Note, the above is with tuples. But, there are also custom objects like MultiPolygons that represent single objects, but do define a __len__ ..
Comment From: jorisvandenbossche
There are several potential issues with assigning list-like values, see eg the issues being linked to here: https://github.com/pandas-dev/pandas/issues/19590#issuecomment-364079529
However, most of those cases occur when assigning to multiple elements at once (unpack the list?), while here the arguments to loc are both scalars.
Probably caused by https://github.com/pandas-dev/pandas/pull/20732
Comment From: elfmanryan
I am getting the same issue as the multipolygon seen as equivalent to a list of polygons. my work around (to assign a MP to a single row) is to wrap the MP in a list first. I am running a try except to catch the error, something like this:
from shapely.geometry import Multipolygon
try:
geopandas_dataframe_one_row['geometry'] = Multipolygon
except ValueError:
geopandas_dataframe_one_row['geometry'] = [Multipolygon]
Hope that's helpful to someone.
Comment From: jklatt
Hi!

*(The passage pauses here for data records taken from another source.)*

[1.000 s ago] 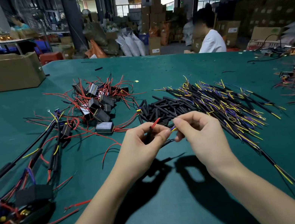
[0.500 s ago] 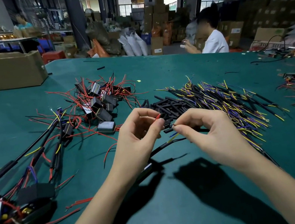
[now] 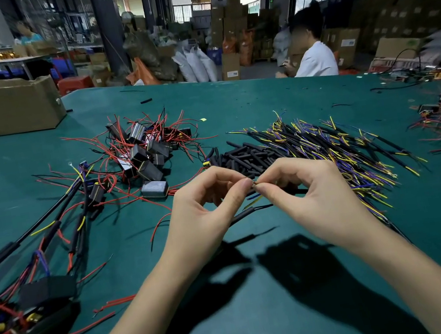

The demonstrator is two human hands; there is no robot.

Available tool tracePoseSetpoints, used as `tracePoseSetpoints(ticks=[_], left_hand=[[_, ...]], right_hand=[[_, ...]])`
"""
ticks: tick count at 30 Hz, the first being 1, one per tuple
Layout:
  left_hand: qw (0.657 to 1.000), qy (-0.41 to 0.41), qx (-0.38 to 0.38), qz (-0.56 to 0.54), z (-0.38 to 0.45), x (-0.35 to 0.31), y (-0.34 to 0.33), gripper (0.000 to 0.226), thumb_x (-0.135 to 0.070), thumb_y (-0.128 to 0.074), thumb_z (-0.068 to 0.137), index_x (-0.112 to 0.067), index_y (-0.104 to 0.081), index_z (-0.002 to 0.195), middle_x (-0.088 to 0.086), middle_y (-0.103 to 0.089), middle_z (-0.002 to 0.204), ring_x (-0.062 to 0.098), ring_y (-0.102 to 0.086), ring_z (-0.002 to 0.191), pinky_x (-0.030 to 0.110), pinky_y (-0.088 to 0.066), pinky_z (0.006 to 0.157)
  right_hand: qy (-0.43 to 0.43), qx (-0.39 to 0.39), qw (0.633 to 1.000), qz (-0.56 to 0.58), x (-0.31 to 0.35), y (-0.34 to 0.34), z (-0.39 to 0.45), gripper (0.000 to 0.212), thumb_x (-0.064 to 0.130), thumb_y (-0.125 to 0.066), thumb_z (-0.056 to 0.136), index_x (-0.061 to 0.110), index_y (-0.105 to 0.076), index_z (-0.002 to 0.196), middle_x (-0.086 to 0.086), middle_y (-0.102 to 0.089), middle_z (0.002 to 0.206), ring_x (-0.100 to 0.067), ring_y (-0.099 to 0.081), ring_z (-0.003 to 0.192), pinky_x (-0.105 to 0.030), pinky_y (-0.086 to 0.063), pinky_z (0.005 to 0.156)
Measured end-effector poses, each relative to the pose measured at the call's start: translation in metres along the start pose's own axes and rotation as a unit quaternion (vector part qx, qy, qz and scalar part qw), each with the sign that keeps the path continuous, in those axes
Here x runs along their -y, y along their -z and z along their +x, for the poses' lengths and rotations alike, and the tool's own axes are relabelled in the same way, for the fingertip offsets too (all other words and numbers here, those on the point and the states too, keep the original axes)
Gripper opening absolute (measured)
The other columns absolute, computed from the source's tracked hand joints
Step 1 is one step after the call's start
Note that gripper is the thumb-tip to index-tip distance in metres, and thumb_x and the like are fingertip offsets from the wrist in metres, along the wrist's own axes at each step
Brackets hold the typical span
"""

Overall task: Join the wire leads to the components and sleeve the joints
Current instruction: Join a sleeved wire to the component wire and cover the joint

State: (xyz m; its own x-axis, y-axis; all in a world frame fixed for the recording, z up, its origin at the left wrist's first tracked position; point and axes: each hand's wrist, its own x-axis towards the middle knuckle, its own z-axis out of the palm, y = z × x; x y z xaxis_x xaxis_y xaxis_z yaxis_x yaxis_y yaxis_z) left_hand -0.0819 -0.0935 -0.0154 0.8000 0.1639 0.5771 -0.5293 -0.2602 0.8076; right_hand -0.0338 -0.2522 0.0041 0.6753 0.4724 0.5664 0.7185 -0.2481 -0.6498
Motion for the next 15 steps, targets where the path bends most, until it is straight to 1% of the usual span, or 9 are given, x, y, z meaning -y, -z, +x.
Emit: tracePoseSetpoints(ticks=[2,5,7,9,12,15], left_hand=[[1.000,0.004,-0.003,-0.002,0.0004,-0.0009,-0.0004,0.010,-0.009,-0.064,0.089,-0.007,-0.064,0.079,-0.006,-0.059,0.067,0.008,-0.050,0.062,0.026,-0.043,0.063],[1.000,0.012,-0.002,-0.009,0.0013,-0.0026,-0.0004,0.014,-0.010,-0.063,0.089,-0.007,-0.061,0.076,-0.010,-0.054,0.063,0.005,-0.046,0.059,0.021,-0.039,0.060],[0.999,0.027,-0.004,-0.017,0.0018,-0.0036,-0.0010,0.016,-0.010,-0.063,0.090,-0.010,-0.060,0.074,-0.013,-0.052,0.060,0.004,-0.043,0.057,0.017,-0.036,0.057],[0.998,0.049,-0.005,-0.031,0.0021,-0.0049,-0.0022,0.017,-0.012,-0.061,0.090,-0.013,-0.060,0.073,-0.014,-0.049,0.055,0.004,-0.039,0.055,0.015,-0.032,0.053],[0.997,0.064,-0.007,-0.035,0.0024,-0.0067,-0.0030,0.016,-0.014,-0.061,0.089,-0.013,-0.060,0.074,-0.014,-0.047,0.053,0.003,-0.037,0.054,0.013,-0.030,0.051],[0.997,0.067,-0.012,-0.034,0.0021,-0.0081,-0.0029,0.016,-0.014,-0.061,0.090,-0.011,-0.059,0.074,-0.014,-0.045,0.053,0.004,-0.035,0.053,0.014,-0.029,0.049]], right_hand=[[0.005,0.000,1.000,-0.003,0.0001,-0.0004,0.0003,0.015,0.006,-0.070,0.084,0.017,-0.068,0.075,0.013,-0.059,0.064,-0.004,-0.050,0.060,-0.018,-0.041,0.061],[0.023,-0.001,1.000,-0.015,0.0007,-0.0012,0.0005,0.013,0.005,-0.070,0.084,0.016,-0.069,0.077,0.011,-0.061,0.066,-0.007,-0.053,0.061,-0.017,-0.043,0.061],[0.036,-0.002,0.999,-0.021,0.0015,-0.0014,0.0006,0.011,0.003,-0.069,0.084,0.014,-0.070,0.083,0.010,-0.064,0.070,-0.007,-0.057,0.065,-0.012,-0.043,0.064],[0.047,-0.010,0.998,-0.030,0.0024,-0.0012,0.0008,0.016,0.000,-0.069,0.083,0.014,-0.071,0.090,0.008,-0.066,0.075,-0.008,-0.061,0.070,-0.010,-0.044,0.069],[0.067,-0.022,0.997,-0.038,0.0038,-0.0013,0.0010,0.020,-0.003,-0.067,0.083,0.014,-0.072,0.090,0.010,-0.070,0.081,-0.005,-0.065,0.076,-0.012,-0.048,0.075],[0.082,-0.028,0.995,-0.039,0.0039,-0.0020,0.0011,0.021,-0.005,-0.067,0.082,0.014,-0.072,0.089,0.010,-0.071,0.082,-0.006,-0.065,0.075,-0.016,-0.050,0.075]])
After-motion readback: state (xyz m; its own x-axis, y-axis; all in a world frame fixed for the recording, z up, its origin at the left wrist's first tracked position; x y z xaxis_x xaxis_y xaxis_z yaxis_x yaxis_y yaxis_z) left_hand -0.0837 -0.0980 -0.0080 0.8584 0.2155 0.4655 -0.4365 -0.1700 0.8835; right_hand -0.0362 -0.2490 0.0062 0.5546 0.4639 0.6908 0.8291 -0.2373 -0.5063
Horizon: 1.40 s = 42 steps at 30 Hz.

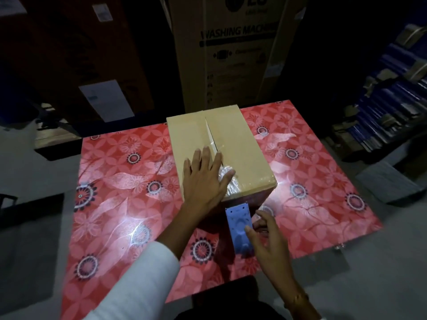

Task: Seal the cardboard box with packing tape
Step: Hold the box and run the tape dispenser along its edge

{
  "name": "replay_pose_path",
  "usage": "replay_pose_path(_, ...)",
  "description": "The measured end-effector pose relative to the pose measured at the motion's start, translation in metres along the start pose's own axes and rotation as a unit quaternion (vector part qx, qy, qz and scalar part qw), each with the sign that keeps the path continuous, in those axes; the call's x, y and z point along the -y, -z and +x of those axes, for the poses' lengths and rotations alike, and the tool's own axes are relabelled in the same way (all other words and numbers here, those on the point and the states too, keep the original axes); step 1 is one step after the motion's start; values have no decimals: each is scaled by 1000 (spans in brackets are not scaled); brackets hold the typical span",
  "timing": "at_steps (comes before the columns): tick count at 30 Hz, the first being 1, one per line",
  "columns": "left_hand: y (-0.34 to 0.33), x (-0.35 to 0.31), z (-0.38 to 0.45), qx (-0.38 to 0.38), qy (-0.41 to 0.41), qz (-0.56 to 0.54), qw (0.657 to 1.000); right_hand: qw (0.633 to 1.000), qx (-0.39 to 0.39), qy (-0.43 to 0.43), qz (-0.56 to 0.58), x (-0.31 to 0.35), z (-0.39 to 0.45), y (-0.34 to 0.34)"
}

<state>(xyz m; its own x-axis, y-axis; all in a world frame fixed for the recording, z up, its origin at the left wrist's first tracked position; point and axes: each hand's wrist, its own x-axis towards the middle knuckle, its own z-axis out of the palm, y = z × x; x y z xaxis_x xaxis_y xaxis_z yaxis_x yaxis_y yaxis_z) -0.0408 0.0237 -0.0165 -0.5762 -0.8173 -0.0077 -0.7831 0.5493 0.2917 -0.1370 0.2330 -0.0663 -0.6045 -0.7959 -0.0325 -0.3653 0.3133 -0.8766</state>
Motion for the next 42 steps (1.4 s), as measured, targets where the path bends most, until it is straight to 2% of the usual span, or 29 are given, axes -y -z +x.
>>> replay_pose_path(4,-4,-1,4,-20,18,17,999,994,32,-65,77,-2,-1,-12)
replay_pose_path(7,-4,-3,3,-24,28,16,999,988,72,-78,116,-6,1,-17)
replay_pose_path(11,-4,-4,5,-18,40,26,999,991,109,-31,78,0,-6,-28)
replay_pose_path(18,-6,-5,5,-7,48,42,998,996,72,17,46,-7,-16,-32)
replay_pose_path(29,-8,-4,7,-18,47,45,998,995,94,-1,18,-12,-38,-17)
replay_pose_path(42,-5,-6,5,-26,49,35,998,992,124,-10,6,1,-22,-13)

Any solution in sight? Also encountering the issue when wanting to assign MultiPolygons and the list work-around as well as ".values" work-around do not seem to help... Thankful for any hint!
Comment From: koshy1123
@jklatt I was able to resolve by roundtripping a shapely geo through geopandas:
gdf.loc[scalar_index_loc, 'geometry'] = geopandas.GeoDataFrame(geometry=[shapely_geo]).geometry.values
This seems to avoid the ValueError
Comment From: jklatt
Works like a charm! Thank you Thomas :)
Comment From: elizabethswkim
Thanks, @koshy1123 ! Your roundtripping shapely geo via geopandas worked for me!
Comment From: bramson
I've tried various version of the workaround for this problem, but I still can't get anything to work.
What should work:
someData.at[index,'geometry'] = thisGeom
Some workarounds attempted:
someData.loc[index, 'geometry'] = geopandas.GeoDataFrame(geometry=[thisGeom]).geometry.values someData.loc[index, 'geometry'] = geopandas.GeoDataFrame(geometry=[thisGeom]).geometry.values[0] someData.loc[index, 'geometry'] = [geopandas.GeoDataFrame(geometry=[thisGeom]).geometry.values[0]]
someData.loc[[index],'geometry'] = geopandas.GeoSeries([thisGeom]).values
All give
ValueError: Must have equal len keys and value when setting with an iterable
or
ValueError: Must have equal len keys and value when setting with an ndarray
Is there any updated solution or working workaround?
Comment From: bennlich
@bramson I think the one that worked for me is not in your list:
someData.loc[[index], 'geometry'] = geopandas.GeoDataFrame(geometry=[thisGeom]).geometry.values
:disappointed:
Comment From: hadim
I am having the same issue as well. So far the only solution for me was to build a complex .apply(lambda x: xxx) based hack as a workaround.
Comment From: oboklob
I found that if the geopandas DataFrame contains only a geometry column the problem goes away. As soon as an additional column has values the above issue arises.
So my solution was to split the data into two Dataframes whilst populating geometry, one with only geometry and a second with additional data (using the same indexes). Then combine the two dataframes afterwards. Not ideal, but a work around if you are struggling.